Functions as arguments

We are already familiar with the method sort and the function sorted, which are used to sort lists into their natural order. For numbers and strings this usually works just fine. For anything more complicated than that, however, what Python deems to be the natural order of items is not always what was intended by us as programmers.

For example, a list of tuples is, by default, sorted based on the first item of each tuple:

products = [("banana", 5.95), ("apple", 3.95), ("orange", 4.50), ("watermelon", 4.95)]

products.sort()

for product in products:
    print(product)

Sample output

('apple', 3.95) ('banana', 5.95) ('orange', 4.5) ('watermelon', 4.95)

But what if we wanted to sort the list based on the price?

Functions as arguments

A sorting method or function usually accepts an optional second argument which allows you to bypass the default sorting criteria. This second argument is a function which defines how the value of each item on the list is determined. As the list is sorted, Python calls this function when it compares the items to each other.

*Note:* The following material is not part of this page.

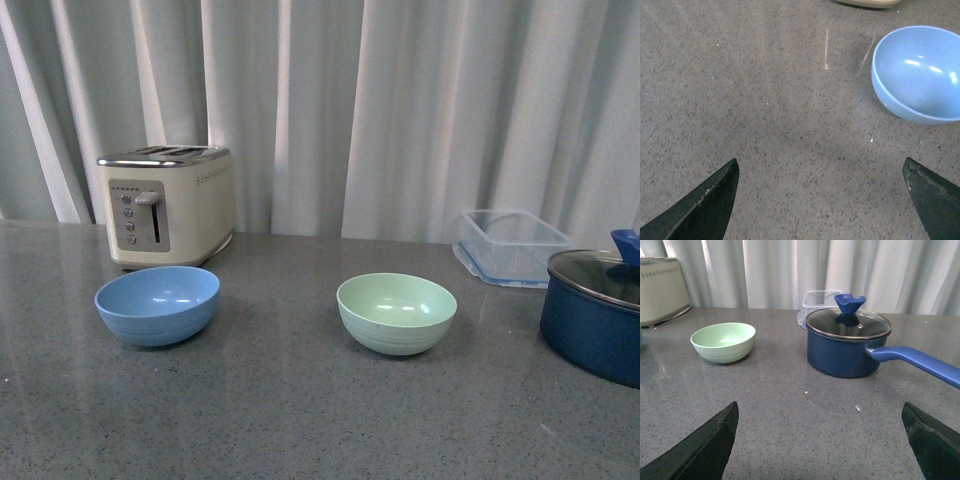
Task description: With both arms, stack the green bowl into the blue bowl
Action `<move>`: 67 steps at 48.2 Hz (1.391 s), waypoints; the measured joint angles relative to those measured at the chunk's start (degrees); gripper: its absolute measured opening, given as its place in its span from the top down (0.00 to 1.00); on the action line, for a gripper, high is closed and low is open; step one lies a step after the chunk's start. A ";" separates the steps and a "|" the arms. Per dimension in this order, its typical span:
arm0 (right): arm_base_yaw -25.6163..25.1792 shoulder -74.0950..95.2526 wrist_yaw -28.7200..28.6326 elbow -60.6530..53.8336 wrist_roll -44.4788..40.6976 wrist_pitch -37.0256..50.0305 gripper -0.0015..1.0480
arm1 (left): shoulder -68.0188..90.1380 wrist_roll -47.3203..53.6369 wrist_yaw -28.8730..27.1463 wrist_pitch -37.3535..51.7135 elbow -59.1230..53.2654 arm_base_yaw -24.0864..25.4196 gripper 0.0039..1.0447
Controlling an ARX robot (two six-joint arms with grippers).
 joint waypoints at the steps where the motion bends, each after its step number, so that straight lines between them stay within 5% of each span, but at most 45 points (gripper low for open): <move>1: 0.00 0.00 0.00 0.00 -0.02 0.00 0.10 | 0.76 0.07 -0.28 0.02 0.74 -0.22 0.06; 67: 0.00 0.00 0.00 0.00 0.00 0.00 0.10 | 40.11 -4.68 -2.91 0.42 33.94 -6.34 0.06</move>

Let's take a look at an example:

def order_by_price(item: tuple):
    # Return the price, which is the second item within the tuple
    return item[1]

if __name__ == "__main__":
    products = [("banana", 5.95), ("apple", 3.95), ("orange", 4.50), ("watermelon", 4.95)]

    # Use the function order_by_price for sorting
    products.sort(key=order_by_price)

    for product in products:
        print(product)

Sample output

('apple', 3.95) ('orange', 4.5) ('watermelon', 4.95) ('banana', 5.95)

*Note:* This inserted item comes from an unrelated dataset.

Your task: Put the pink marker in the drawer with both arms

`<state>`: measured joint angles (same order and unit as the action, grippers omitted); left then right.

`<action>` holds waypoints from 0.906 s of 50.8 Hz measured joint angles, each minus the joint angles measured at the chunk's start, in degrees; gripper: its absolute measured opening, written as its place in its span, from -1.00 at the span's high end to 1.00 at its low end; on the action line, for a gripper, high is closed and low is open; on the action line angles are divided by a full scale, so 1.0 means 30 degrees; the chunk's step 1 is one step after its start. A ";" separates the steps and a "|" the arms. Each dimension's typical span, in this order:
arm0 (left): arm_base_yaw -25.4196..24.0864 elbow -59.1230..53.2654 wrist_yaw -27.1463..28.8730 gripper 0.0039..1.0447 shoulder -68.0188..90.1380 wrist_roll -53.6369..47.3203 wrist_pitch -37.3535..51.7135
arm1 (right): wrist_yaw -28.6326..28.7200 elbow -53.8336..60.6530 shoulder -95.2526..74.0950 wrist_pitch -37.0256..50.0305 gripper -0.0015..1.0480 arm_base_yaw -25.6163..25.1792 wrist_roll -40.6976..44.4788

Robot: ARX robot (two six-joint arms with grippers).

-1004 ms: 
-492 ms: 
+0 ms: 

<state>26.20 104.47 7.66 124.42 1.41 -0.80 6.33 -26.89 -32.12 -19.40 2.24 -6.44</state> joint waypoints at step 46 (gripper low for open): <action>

Now the list is sorted based on the prices of the items, but what really happens in the program?

The function order_by_price is actually pretty simple. It takes one item as its argument and returns a value for that item. More specifically, it returns the second item in the tuple, which represents the price. But then we have this line of code, where the sort method is called:

products.sort(key=order_by_price)

Here the sort method is called with a function as its argument. This is not a reference to the return value of the function, but a reference to the function itself. The sort method calls this function multiple times, using each item on the list as the argument in turn.

If we include an extra print statement in the function definition of order_by_price, we can verify that the function does indeed get called once per each item on the list:

def order_by_price(item: tuple):
    # Print the item
    print(f"Function call: order_by_price({item})")

    # Return the price, which is the second item within the tuple
    return item[1]


products = [("banana", 5.95), ("apple", 3.95), ("orange", 4.50), ("watermelon", 4.95)]

# Use the function order_by_price for sorting
products.sort(key=order_by_price)

for product in products:
    print(product)

Sample output

Function call: order_by_price(('banana', 5.95)) Function call: order_by_price(('apple', 3.95)) Function call: order_by_price(('orange', 4.5)) Function call: order_by_price(('watermelon', 4.95)) ('apple', 3.95) ('orange', 4.5) ('watermelon', 4.95) ('banana', 5.95)

The order can be reversed with another keyword argument; reverse, which is available with both the sort method and the sorted function:

products.sort(key=order_by_price, reverse=True)

t2 = sorted(products, key=order_by_price, reverse=True)

A function definition within a function definition

We could also include a named function for this new price-based sort functionality we created. Let's add a function named sort_by_price:

def order_by_price(item: tuple):
    return item[1]

def sort_by_price(items: list):
    # use the order_by_price function here
    return sorted(items, key=order_by_price)

products = [("banana", 5.95), ("apple", 3.95), ("orange", 4.50), ("watermelon", 4.95)]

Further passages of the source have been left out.